Yoshi leveled his iron-thrower at the figure crouched amongst the broken glass. The man stood with a scowl. Hana caught a glimpse of small, piggy eyes, swollen, cauliflower ears.
“Gambler,” Yoshi hissed.
The pig-man lashed out with his war club, caught the iron-thrower across its nose and sent it spinning into the wall. A bright flash of light, a hollow boom as the shot in the chamber discharged, crossing the room to introduce itself to the door crasher’s right eye. The man spun on the spot and collapsed onto the thug behind him, painting the man’s face with a gout of warm, fresh red. Yoshi landed a kick on the pig-man’s thigh, tendons popping as the kneecap gave way.

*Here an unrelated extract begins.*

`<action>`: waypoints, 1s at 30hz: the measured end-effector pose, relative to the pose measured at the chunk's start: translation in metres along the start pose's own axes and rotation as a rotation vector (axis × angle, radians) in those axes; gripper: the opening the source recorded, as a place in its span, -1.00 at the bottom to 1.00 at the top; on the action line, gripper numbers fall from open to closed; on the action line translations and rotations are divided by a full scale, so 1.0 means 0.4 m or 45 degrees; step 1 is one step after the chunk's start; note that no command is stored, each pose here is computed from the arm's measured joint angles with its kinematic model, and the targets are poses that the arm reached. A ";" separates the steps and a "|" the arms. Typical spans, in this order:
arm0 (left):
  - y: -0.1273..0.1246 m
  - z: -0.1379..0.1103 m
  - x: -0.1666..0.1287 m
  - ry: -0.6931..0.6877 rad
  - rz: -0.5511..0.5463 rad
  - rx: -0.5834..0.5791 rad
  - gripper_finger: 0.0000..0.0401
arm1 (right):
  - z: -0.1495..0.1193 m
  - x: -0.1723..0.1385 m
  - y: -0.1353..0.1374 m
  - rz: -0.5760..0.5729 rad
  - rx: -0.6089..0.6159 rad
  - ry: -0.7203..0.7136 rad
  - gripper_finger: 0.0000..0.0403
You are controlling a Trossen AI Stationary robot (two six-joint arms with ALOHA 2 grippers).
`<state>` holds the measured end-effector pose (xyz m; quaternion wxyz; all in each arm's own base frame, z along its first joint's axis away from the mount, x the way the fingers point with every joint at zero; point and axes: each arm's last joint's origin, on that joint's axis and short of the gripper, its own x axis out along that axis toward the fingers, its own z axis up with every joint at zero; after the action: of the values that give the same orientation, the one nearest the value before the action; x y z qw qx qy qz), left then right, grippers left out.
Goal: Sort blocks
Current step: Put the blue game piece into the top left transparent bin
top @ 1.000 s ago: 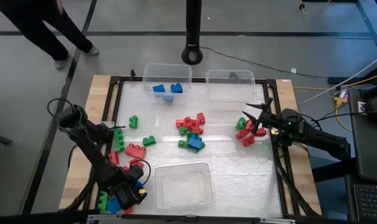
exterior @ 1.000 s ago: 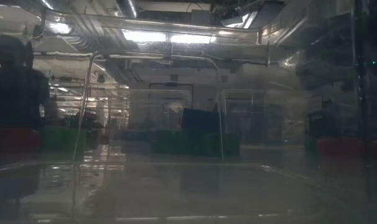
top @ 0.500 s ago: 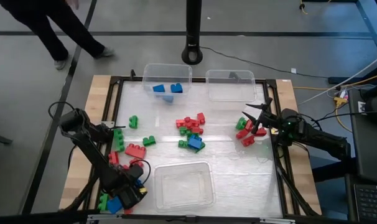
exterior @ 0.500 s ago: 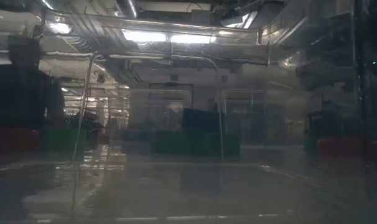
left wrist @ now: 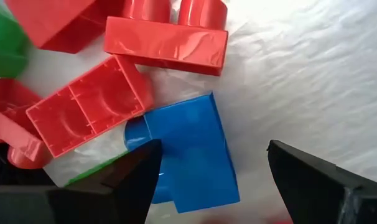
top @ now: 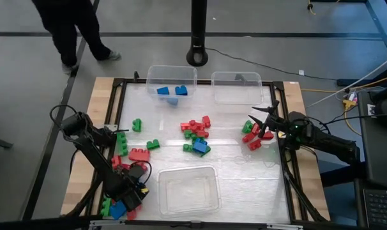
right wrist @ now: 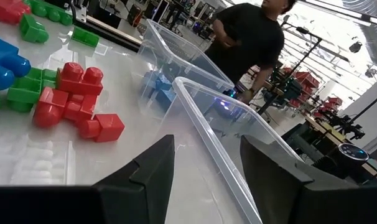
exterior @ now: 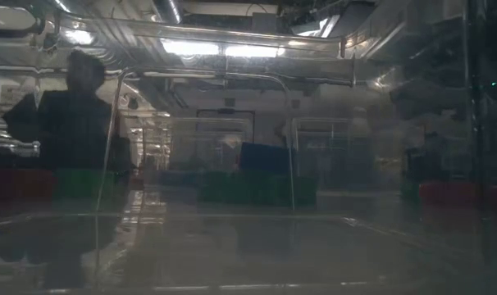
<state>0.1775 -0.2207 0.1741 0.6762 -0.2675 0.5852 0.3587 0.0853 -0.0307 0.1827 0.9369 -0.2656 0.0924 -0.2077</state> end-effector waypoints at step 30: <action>-0.001 0.010 0.045 -0.020 0.218 -0.129 -0.17 | -0.006 0.000 0.005 0.034 -0.007 0.023 -0.08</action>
<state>0.1813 -0.2147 0.1569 0.6334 -0.2477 0.5816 0.4464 0.0853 -0.0303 0.1798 0.9381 -0.2649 0.1048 -0.1972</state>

Hana snatched up the fallen man’s club as she scrambled onto her feet, taking in the assailants with a desperate glance. Just another alley fight, just another scrap over a crust of bread or a place to sleep, the kind of brawl she’d lived with since she could walk. She shrank back, a short feint, then dropped to her knees and drove her war club’s haft into one assailant’s groin. The man squealed like a stuck corpse-rat, and Hana’s double-handed haymaker broke his jaw, teeth spilling across the piles of iron coins.

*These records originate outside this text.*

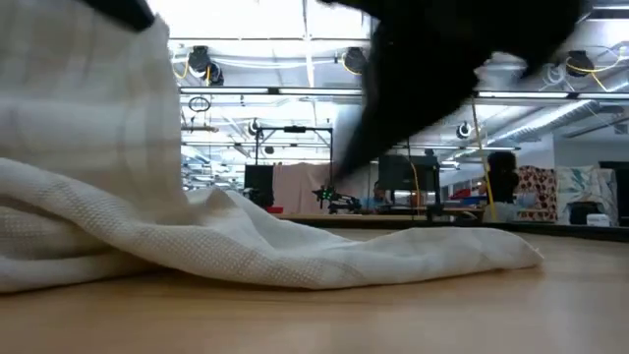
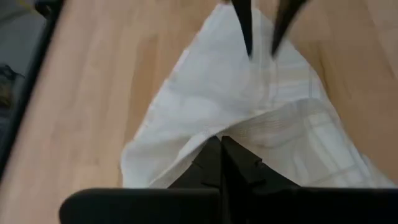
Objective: Roll towel
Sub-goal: Fold the brown checkered towel
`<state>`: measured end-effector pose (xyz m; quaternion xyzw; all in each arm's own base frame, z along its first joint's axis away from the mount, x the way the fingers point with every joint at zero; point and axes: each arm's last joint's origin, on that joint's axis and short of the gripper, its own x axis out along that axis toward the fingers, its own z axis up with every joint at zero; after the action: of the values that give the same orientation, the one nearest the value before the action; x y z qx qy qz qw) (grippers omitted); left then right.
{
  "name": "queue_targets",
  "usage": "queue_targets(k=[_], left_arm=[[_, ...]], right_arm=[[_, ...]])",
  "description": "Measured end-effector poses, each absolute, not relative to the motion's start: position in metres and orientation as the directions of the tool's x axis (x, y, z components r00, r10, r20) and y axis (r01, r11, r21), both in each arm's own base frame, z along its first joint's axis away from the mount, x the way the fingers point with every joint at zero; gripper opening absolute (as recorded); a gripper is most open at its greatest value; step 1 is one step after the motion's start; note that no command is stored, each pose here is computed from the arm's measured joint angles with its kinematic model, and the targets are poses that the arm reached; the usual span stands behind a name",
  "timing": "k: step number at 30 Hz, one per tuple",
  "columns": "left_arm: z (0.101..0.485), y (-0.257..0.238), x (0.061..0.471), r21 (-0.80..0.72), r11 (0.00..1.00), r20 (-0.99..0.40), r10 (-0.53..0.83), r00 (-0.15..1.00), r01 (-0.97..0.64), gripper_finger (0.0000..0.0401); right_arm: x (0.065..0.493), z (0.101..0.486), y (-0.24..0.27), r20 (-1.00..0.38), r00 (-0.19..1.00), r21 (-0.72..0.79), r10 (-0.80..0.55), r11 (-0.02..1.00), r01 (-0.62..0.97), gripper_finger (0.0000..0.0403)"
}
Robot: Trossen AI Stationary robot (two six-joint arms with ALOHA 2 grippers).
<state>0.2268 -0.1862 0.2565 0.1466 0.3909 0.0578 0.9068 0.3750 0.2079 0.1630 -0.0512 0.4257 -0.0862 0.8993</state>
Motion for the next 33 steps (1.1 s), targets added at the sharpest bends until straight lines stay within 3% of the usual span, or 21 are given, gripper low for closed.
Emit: queue_targets(k=[4,12,16,21,25,33], left_arm=[[0.258,-0.187,0.227,0.344,0.938,-0.686,0.224,0.692,0.037,0.0001],[0.267,-0.189,0.24,0.427,0.9,-0.596,0.21,0.775,0.085,0.0001],[0.277,-0.192,0.244,0.466,0.882,-0.546,0.224,0.807,0.071,0.0],[0.297,-0.201,0.237,0.496,0.865,-0.52,0.223,0.825,0.079,0.0],[0.304,-0.209,0.231,0.497,0.861,-0.516,0.192,0.835,0.11,0.0],[0.302,-0.221,0.217,0.456,0.881,-0.527,0.152,0.836,0.126,0.0]], right_arm=[[0.392,0.17,0.213,-0.588,0.798,-0.027,-0.134,0.989,0.146,0.0112],[0.416,0.188,0.199,-0.449,0.891,0.065,-0.067,0.992,0.108,0.0112],[0.416,0.185,0.197,-0.497,0.867,0.084,0.033,0.996,0.01,0.0112],[0.399,0.174,0.217,-0.625,0.75,0.117,0.215,0.976,-0.183,0.0112],[0.384,0.167,0.23,-0.703,0.68,0.098,0.209,0.975,-0.199,0.0112],[0.367,0.157,0.233,-0.778,0.625,-0.014,0.056,0.994,-0.106,0.0112]])
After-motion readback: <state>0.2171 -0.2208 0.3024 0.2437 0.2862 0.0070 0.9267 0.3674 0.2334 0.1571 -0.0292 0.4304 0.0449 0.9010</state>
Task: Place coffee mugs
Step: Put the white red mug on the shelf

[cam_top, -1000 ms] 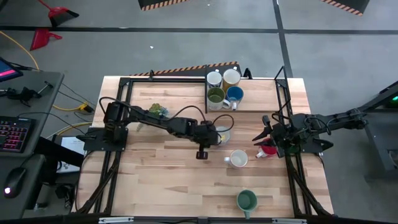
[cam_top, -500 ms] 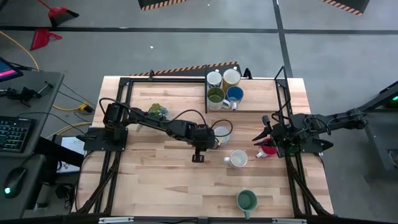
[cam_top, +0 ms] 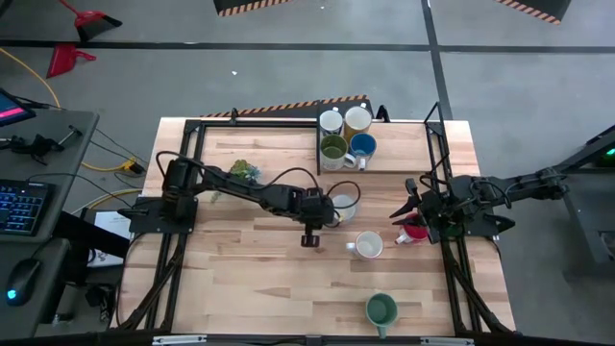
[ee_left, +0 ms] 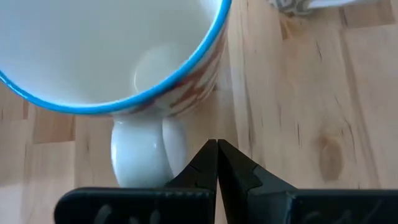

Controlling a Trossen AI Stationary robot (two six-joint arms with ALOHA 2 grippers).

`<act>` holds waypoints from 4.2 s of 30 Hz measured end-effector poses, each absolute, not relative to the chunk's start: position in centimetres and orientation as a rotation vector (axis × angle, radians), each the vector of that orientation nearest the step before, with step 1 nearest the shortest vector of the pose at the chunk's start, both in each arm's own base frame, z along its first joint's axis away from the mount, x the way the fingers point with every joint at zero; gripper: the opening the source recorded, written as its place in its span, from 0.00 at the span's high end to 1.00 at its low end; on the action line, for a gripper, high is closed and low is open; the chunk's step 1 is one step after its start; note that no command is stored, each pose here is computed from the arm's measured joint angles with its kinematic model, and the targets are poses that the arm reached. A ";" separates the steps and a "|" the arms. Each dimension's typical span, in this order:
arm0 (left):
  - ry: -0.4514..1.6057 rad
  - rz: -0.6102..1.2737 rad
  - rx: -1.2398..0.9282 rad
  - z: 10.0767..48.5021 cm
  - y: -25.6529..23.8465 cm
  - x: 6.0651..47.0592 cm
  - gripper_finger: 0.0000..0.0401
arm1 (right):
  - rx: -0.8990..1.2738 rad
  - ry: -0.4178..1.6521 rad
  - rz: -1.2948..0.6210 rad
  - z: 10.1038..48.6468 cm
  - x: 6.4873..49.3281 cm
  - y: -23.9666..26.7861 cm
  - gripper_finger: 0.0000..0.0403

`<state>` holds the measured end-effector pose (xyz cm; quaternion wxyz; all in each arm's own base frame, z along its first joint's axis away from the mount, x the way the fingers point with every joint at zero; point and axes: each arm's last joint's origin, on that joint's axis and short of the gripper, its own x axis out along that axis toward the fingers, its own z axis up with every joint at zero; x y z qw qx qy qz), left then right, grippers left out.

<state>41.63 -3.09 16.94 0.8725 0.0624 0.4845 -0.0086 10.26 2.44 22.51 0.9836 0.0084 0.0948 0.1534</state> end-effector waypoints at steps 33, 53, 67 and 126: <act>0.855 0.037 0.196 17.5 -1.0 43.2 1.00 | 0.017 0.191 0.309 22.5 10.3 2.4 0.84; 0.706 0.064 0.253 18.6 0.5 44.2 1.00 | 0.017 0.191 0.308 22.5 10.3 2.4 0.84; 0.608 0.062 0.325 19.6 0.5 44.7 1.00 | 0.011 0.190 0.309 22.5 10.3 2.4 0.84; 0.302 -0.049 -0.053 15.0 -3.0 19.3 1.00 | 0.083 0.759 -0.365 27.5 16.5 -1.9 0.84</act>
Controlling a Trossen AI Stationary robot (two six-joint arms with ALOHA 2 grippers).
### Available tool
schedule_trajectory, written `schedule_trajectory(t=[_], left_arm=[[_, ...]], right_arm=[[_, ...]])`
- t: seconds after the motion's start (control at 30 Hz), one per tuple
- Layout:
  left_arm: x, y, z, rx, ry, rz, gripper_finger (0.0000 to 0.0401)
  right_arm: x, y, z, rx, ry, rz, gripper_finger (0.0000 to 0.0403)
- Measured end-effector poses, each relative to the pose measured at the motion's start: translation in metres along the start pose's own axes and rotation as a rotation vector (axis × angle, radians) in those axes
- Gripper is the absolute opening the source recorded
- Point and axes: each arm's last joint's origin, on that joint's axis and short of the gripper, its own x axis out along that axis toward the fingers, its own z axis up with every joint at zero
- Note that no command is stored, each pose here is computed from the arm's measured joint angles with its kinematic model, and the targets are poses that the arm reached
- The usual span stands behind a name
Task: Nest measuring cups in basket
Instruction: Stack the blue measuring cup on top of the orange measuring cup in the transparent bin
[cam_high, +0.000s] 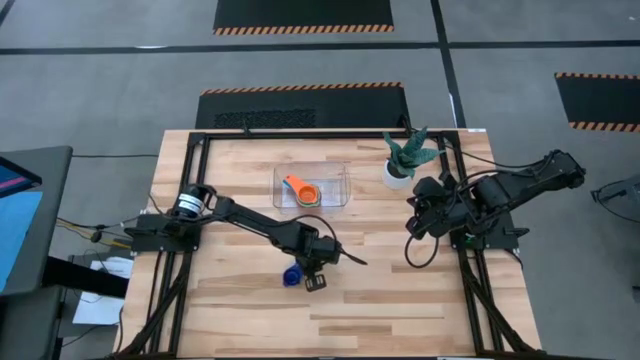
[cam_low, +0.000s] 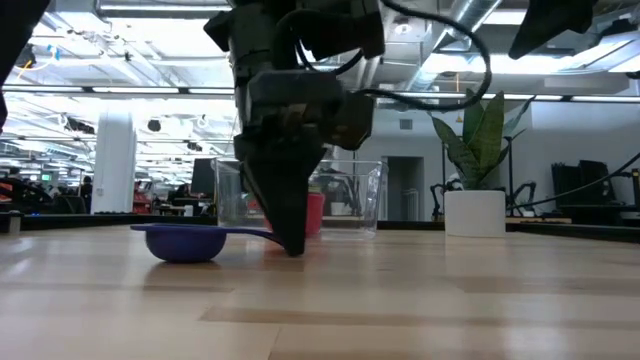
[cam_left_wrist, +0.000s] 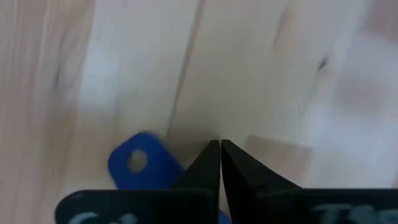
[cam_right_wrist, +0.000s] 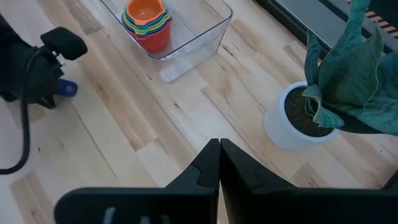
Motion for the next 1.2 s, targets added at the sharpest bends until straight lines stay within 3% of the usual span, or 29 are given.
schedule_trajectory(t=[0.8,0.97,1.1,1.2], left_arm=[[-0.011,0.021,-0.023,0.08,0.213,0.271,0.0],[-0.056,0.016,-0.021,0.101,0.16,0.376,0.0],[-0.084,0.013,-0.038,0.107,0.191,0.496,0.0],[-0.102,0.006,-0.058,0.11,0.196,0.522,0.0]], right_arm=[[0.0,0.002,0.001,0.036,-0.01,0.013,0.0033],[0.0,0.001,0.001,0.036,-0.01,0.013,0.0033],[0.0,0.001,0.001,0.037,-0.011,0.012,0.0033],[0.0,0.002,0.001,0.038,-0.012,0.012,0.0033]])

The pig-man lunged forward as his knee gave way, slamming his war club into Yoshi’s ribs. Studded iron cracking bone, breath spraying from the boy’s lungs. The pair fell into a tangle, flailing like children, all bloody knuckles and elbows. Yoshi gasped for breath, eyes full of tears. The pig-man locked his wrist and flipped him onto his belly, leaning into his shoulders with all his weight. The boy cried out, free hand scrabbling for the smoking iron-thrower laying just too far out of reach.
The blood-soaked gangster and his unstained comrade kicked aside their friend’s corpse and brought their weapons to bear on Hana—another iron-shod tetsubo and a pair of punching daggers. She smashed one knife aside with her club before a blow sent her flying through the rice-paper wall. Her weapon spun from her grasp as she crashed to the floor, coming to rest in a tangle of bedclothes. She heard cruel laughter as a knee was planted between her shoulder blades, felt heavy weight on her back, a stunning blow to the blind side of her face, her good eye pressed into the pillow.
“Is this your bedroom, little girl?” Someone grabbed her arm, twisted it behind her back. “Nice sheets.”
“The bitch broke my wrist!” The call came from the main room, hoarse with pain.